Scuola Secondaria di Primo Grado- Visita al Memoriale della Shoa di Milano, per non dimenticare
Martedì 5 febbraio noi della classe 3B ci siamo recati alla stazione centrale di Milano per visitare il Memoriale della Shoa, termine che in ebraico significa “catastrofe” e che viene usato per ricordare il genocidio degli ebrei avvenuto per mano dei nazisti.
All’ingresso ci ha accolto il Muro dell’Indifferenza, ovvero un muro con incisa sopra questa parola, voluto dalla senatrice Liliana Segre, una sopravvissuta ad Auschwitz.
Questa parola ricorda il motivo per il quale è accaduta questa catastrofe. Dal 1938, anno dell’approvazione delle Leggi Razziali in Italia, questo termine è stato protagonista nella vita degli ebrei, che sono stati in larga parte abbandonati dal popolo italiano, che si è girato dall’altra parte mentre questo popolo veniva umiliato e perseguitato. Ci sono state però anche persone, come il campione Bartali, che hanno dato il loro contributo per salvare il maggior numero di vite possibile. La nostra guida ci ha portato a visitare i vagoni di un treno che probabilmente è stato usato per la deportazione di ebrei italiani nel campo di sterminio di Auschwitz. Ciò che più ci ha colpito è stato il fatto che in precedenza questi vagoni fossero usati per trasportare bestiame.
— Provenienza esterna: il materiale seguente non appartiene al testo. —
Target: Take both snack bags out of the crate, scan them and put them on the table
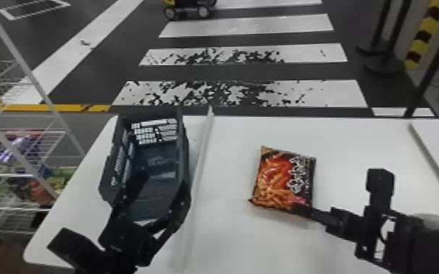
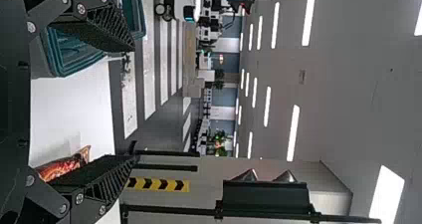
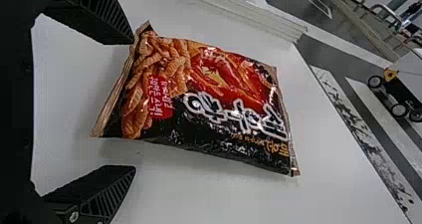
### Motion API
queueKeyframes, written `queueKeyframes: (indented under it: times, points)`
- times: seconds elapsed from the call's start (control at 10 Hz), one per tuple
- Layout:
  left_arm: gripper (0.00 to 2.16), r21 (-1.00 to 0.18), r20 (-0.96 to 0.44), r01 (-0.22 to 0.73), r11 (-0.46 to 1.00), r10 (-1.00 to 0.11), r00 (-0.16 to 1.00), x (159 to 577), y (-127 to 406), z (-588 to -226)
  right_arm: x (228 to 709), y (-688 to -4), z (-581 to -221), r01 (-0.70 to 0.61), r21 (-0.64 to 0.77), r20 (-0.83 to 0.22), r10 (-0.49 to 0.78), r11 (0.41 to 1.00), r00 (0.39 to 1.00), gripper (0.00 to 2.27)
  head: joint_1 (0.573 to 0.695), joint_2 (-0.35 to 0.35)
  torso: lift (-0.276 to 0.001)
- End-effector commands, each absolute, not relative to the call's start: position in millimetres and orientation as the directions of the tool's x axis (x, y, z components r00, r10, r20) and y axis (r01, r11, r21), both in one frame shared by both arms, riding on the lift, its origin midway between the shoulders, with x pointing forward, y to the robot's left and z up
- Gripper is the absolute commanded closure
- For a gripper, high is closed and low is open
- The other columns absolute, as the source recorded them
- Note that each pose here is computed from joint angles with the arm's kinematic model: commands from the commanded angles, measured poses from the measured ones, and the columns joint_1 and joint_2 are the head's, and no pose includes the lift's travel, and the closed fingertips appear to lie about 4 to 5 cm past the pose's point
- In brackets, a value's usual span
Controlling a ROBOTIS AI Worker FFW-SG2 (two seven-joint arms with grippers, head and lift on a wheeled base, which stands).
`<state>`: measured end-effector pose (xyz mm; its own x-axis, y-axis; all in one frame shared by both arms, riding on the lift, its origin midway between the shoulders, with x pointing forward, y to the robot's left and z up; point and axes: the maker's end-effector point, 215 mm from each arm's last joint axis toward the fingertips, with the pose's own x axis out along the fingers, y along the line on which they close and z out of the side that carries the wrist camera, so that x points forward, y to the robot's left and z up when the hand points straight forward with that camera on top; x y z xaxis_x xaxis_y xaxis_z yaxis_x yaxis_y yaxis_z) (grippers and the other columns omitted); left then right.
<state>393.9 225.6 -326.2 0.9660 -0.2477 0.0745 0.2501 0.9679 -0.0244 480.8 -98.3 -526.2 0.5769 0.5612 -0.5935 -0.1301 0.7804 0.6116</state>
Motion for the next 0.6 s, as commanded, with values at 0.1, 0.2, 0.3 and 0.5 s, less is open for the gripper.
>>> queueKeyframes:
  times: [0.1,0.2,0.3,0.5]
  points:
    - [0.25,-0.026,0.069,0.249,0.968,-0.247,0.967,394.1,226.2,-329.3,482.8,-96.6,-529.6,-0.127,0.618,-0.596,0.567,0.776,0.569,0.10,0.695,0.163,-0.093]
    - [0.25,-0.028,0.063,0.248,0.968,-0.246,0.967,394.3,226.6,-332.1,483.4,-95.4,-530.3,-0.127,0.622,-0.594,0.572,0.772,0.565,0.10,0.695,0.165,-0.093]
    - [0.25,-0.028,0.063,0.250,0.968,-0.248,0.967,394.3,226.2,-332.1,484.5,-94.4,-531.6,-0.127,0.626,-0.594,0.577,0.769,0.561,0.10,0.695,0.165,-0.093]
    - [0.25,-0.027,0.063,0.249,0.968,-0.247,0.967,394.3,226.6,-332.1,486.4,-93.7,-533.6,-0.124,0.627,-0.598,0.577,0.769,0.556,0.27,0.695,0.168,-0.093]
In ognuno di essi erano trasportate dalle sessanta alle ottanta persone, non c’erano finestrini, ma solo delle feritoie, non c’era un bagno, ma solo un secchio, e i prigionieri avevano cibo e acqua limitati, per un viaggio che durava circa sette giorni.
Successivamente, dopo essere stati riempiti, i vagoni venivano caricati su un elevatore che li portava ad un binario isolato della stazione, il binario 21, da cui partivano diretti ai campi di concentramento.
Dopo questa visita abbiamo avuto modo di riflettere su varie cose: sull’assurdità di questi fatti e su come venissero trattate queste persone.
Abbiamo capito che l’indifferenza non ha fatto danni solo in quel periodo, ma può continuare a farne, come ci ha ricordato la nostra guida; anche nel nostro piccolo, a scuola, ad esempio, un ragazzo può venire isolato e gli altri si potrebbero girare dall’altra parte.
Un’altra cosa che ci ha stupito è come venissero trattati gli ebrei, cioè come pezzi, merci, tanto che venivano chiamati con un numero; la loro vita perdeva valore, ormai erano cose dentro i campi di sterminio. Quando nel 1943 iniziarono dall’Italia le deportazioni, gli ebrei erano convinti che sarebbero tornati a casa, quindi si prepararono delle valigie per salire sui treni, ma non sarebbero servite. Al memoriale c’è un muro formato da alcune di queste valigie, proprio per farci capire anche come le persone non avessero capito la loro vera sorte.
Dopo questa esperienza abbiamo compreso che dobbiamo “ricordarci di ricordare”, per non permettere che ciò che è successo circa ottanta anni fa accada ancora.